Inizia con una dedica alla sua amata città “Roma”, il nuovo album di Alessandro Mannarino “Apriti Cielo”, uscito per Universal Music lo scorso 13 gennaio. Di “Roma” ne canta la bellezza, ma anche l’omertà e la decadenza che l’ha attraversa negli ultimi anni: “ma come sei finita Amor all’incontrario?”. Una sorta di “Odi et amo”, per citare Catullo. Ma del resto, è lì che ha lasciato il suo cuore.
Il disco, contenente 9 tracce, è stato prodotto insieme a Tony Canto e registrato con più di 30 musicisti.
Pezzo degno di nota è “Vivo“, brano molto energico e ritmato. Più che altro, “Apriti Cielo” è un lavoro molto più vivace rispetto ai precendenti, nonostante non si differenzi più di tanto. E’ una vivacità che ritroviamo anche in canzoni come “Arca di Noè” e “Babalù“. Che danno un tocco di colore in più all’album, e sono figli di un sound più sudamericano con tanto di cori, percussioni tribali e samba.

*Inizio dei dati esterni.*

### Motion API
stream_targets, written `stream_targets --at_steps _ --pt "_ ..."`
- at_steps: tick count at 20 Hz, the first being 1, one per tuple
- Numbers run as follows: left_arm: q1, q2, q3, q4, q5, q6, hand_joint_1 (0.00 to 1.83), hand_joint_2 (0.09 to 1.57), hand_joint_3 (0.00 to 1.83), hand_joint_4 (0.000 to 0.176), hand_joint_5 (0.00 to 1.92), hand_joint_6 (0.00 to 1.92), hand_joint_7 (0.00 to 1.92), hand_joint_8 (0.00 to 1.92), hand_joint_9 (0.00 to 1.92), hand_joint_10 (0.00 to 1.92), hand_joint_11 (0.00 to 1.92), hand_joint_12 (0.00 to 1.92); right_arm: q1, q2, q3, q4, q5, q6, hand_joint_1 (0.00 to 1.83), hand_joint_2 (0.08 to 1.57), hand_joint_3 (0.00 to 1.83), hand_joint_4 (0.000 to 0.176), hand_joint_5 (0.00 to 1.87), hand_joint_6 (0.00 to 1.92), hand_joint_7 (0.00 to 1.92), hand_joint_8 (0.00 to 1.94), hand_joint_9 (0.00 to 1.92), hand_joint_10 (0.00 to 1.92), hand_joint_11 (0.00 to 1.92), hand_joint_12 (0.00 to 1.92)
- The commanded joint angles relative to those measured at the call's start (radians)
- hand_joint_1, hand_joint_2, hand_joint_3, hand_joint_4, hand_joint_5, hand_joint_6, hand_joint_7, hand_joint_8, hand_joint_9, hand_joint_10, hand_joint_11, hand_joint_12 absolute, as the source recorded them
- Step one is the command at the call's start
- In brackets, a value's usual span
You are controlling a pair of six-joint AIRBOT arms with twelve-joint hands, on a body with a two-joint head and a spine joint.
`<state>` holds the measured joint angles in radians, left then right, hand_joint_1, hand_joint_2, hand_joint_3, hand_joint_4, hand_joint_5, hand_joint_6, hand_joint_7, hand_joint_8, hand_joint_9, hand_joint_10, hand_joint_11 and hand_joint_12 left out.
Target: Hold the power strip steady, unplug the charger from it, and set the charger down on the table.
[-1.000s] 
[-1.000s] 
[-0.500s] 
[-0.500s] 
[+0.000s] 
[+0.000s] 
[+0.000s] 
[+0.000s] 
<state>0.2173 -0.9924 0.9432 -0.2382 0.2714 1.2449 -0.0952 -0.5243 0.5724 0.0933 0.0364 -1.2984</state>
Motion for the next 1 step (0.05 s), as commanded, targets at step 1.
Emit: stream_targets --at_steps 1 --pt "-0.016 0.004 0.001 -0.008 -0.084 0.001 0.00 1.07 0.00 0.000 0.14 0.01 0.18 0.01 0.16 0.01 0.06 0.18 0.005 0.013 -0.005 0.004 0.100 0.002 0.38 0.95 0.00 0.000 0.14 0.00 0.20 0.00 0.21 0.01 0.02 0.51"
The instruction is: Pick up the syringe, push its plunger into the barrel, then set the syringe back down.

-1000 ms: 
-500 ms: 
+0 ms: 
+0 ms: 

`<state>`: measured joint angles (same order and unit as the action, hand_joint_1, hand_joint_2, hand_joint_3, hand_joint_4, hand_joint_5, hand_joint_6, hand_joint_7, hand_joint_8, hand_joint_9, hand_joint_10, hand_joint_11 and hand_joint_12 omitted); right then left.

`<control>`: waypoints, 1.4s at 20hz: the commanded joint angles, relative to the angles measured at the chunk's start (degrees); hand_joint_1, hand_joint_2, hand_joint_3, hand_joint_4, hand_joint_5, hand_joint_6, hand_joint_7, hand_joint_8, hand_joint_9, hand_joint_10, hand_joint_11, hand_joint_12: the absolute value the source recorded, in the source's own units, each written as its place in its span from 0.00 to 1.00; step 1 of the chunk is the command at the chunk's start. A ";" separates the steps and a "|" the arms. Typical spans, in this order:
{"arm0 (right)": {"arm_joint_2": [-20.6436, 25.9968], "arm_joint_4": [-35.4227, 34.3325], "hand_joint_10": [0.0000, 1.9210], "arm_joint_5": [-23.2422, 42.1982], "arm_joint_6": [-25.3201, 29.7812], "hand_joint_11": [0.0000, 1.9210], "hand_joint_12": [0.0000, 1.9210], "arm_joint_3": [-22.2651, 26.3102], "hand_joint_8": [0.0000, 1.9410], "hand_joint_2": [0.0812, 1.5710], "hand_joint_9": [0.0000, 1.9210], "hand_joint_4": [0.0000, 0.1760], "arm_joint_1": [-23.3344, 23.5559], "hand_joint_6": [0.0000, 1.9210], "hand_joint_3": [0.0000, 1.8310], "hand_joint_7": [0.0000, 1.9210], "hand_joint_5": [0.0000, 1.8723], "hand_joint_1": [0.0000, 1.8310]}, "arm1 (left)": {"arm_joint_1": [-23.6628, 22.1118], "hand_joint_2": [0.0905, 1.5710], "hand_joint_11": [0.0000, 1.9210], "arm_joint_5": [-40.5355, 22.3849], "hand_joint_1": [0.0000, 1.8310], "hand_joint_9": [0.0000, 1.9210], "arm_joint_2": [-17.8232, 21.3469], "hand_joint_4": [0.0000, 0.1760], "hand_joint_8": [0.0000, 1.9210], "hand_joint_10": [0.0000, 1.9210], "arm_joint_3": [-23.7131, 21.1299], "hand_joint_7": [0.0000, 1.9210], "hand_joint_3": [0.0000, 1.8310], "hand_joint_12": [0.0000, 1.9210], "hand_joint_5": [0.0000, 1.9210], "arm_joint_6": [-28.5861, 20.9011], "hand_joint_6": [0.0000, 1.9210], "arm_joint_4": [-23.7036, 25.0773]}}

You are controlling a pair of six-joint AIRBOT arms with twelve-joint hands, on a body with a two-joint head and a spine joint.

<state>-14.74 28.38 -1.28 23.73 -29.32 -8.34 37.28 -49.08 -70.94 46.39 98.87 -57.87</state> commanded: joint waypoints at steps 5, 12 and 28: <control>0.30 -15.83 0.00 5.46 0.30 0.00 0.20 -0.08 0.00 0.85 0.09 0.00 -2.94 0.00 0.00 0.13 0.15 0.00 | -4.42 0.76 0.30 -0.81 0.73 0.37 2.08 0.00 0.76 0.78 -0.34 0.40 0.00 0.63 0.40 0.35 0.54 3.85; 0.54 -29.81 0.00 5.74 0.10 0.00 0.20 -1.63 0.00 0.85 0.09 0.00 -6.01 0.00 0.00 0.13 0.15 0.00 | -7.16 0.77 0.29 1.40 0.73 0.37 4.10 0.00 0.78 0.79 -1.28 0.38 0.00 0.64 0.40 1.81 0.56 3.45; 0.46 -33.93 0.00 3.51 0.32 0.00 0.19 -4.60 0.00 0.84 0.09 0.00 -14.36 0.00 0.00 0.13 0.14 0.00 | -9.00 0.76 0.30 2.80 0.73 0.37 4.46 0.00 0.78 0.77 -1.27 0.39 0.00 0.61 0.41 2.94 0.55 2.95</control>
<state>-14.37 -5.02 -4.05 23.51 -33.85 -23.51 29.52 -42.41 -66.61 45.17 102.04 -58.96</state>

Insomma, Mannarino difende il suo “marchio” di fabbrica, che tanto piace ai più, regalando brani pungenti, spesso attinenti all’attualità come in “La Frontiera“, dove non esiste razza o colore della pelle di fronte alla morte: “con la pelle di un altro colore mischiammo le vene, trovati, battuti e portati su un campo di neve, e cadendo la pelle sembrò dello stesso colore“. Il cantautore romano si riconferma ancora una volta come portabandiera della romanità, ma senza mai cadere nella banalità ed ovvietà.